TPS40322EVM-679 about design procedure

Q4: I am wondering realistically how high the efficiency can go by adjusting the frequency. Do you have any recommendation about how much frequency I need to decrease to get higher efficiency?

Peter,

Find some answers here.

1) A switching regulator produces a square wave output that gets applied to the output filter L and C. The duty cycle (ON time/period) is what is controlled by the regulator, in this case the 40322, in order to keep the output DC voltage regulated as desired. For a buck regulator like this one, the height of the square is equal to Vin (minus some losses), and the low side of the square wave is ground (or slightly below ground, again from some losses). This square wave (that switches between Vin and ground) will have an AC component and a DC component in both voltage and current. Ideally the output L-C filter carries all the AC current so that none flows out to the load (typically the load needs a DC voltage supply, and the less AC noise the better). The L-C filter functions as an averaging filter so that only the DC voltage (which is the average of the square wave. If you apply 10V to the filter 30% of the time, you should expect 3V DC across the C) remains across the output capacitance.

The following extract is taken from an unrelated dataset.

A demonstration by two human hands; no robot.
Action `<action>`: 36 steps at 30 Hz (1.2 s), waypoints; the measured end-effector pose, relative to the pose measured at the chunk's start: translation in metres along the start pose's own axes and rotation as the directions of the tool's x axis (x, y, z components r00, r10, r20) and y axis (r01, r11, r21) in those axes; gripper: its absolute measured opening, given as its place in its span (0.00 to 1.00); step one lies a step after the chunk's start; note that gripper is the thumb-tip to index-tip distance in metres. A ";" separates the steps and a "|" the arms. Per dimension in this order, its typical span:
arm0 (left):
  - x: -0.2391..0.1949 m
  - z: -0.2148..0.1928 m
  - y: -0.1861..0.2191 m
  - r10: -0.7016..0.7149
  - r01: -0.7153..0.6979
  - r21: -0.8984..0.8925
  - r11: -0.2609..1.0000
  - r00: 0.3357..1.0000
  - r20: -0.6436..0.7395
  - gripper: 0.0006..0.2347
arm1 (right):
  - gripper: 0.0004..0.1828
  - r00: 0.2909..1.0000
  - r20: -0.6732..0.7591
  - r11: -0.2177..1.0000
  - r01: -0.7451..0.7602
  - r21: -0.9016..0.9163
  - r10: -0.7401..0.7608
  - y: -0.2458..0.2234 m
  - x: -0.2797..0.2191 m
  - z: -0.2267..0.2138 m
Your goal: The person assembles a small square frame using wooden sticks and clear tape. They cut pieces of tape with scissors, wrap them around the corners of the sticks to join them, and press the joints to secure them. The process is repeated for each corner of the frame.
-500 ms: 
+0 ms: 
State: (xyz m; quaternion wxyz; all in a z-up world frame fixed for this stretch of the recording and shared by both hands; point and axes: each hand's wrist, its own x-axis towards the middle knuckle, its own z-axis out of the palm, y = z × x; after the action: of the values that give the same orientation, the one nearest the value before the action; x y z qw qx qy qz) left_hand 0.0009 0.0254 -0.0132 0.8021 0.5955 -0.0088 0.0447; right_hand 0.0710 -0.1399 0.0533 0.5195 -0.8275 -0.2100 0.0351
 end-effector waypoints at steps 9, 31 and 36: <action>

If you assume the L C filter is doing its job, then the output is a fixed DC voltage as desired. The resulting square wave that shows up across the L is the same square wave but minus the DC output voltage. At steady state the square wave across the L will always have an average of zero (or near zero, again from more losses). Take ohms law for an inductor:

V_L= Ldi/dt

During the ON time, V_L = Vin –Vout, which is fixed.

During the OFF time, V_L = 0 –Vout, which is also fixed.

These two sub cycles produce linear ramps of current in the L (again, because V_L is fixed and L is fixed, so di/dt must also be fixed or constant). During the ON time the current ramps up from X to Y, and during the OFF time the current ramps down from Y to X (for steady state). Half way between X and Y will be your DC load current.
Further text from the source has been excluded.